■ **Supplied records**
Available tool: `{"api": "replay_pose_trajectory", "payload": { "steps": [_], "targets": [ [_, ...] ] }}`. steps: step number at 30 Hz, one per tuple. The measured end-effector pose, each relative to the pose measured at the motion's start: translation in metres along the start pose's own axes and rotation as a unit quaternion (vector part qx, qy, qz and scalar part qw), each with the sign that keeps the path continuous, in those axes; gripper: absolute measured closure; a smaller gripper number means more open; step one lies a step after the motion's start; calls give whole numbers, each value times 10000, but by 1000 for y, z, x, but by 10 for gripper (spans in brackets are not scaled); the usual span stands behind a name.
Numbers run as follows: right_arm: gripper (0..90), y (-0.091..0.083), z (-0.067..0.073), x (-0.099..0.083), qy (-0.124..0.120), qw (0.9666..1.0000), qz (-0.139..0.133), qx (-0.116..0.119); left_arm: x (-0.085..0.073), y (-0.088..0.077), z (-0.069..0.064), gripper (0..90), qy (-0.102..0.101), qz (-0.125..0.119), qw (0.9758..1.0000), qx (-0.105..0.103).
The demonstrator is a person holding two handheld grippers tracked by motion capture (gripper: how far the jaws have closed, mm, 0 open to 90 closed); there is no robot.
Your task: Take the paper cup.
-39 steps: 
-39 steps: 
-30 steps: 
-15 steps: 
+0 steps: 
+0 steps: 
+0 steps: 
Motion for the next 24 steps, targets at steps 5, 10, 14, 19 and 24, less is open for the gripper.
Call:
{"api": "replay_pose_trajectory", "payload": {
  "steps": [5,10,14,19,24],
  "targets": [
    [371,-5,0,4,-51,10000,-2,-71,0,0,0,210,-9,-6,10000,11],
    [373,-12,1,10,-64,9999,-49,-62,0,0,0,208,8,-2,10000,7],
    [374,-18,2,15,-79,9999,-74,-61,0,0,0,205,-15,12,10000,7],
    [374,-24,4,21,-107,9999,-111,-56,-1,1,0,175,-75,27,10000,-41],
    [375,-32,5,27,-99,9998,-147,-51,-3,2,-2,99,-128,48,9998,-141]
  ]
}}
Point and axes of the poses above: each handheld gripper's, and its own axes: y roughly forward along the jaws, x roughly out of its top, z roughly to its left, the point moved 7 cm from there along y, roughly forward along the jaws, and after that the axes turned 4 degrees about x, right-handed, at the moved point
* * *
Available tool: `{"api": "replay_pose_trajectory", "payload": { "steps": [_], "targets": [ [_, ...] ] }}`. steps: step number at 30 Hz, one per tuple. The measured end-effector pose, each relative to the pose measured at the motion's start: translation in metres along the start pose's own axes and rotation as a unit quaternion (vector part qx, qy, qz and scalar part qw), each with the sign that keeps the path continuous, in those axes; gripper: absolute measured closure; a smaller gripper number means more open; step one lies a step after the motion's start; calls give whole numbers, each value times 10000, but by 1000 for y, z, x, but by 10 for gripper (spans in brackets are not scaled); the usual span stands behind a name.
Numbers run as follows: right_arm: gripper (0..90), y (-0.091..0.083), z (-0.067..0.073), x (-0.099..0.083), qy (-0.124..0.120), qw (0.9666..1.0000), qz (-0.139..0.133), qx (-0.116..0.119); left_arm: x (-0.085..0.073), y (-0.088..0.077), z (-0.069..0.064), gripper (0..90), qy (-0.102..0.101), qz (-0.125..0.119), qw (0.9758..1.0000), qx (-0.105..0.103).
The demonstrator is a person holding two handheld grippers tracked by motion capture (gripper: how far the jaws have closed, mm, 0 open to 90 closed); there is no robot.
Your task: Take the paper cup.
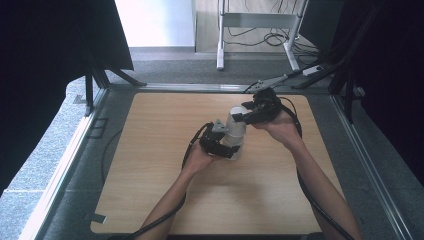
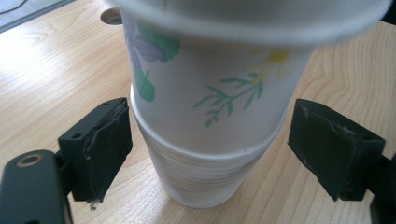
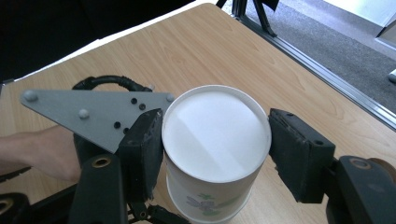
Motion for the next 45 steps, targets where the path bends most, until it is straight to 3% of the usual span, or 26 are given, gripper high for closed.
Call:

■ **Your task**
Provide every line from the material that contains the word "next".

■ **Response to the exercise**
Motion for the next 24 steps, targets at steps 5, 10, 14, 19 and 24, less is open for the gripper.
Motion for the next 45 steps, targets where the path bends most, until it is straight to 3% of the usual span, or 26 are given, gripper high for closed.

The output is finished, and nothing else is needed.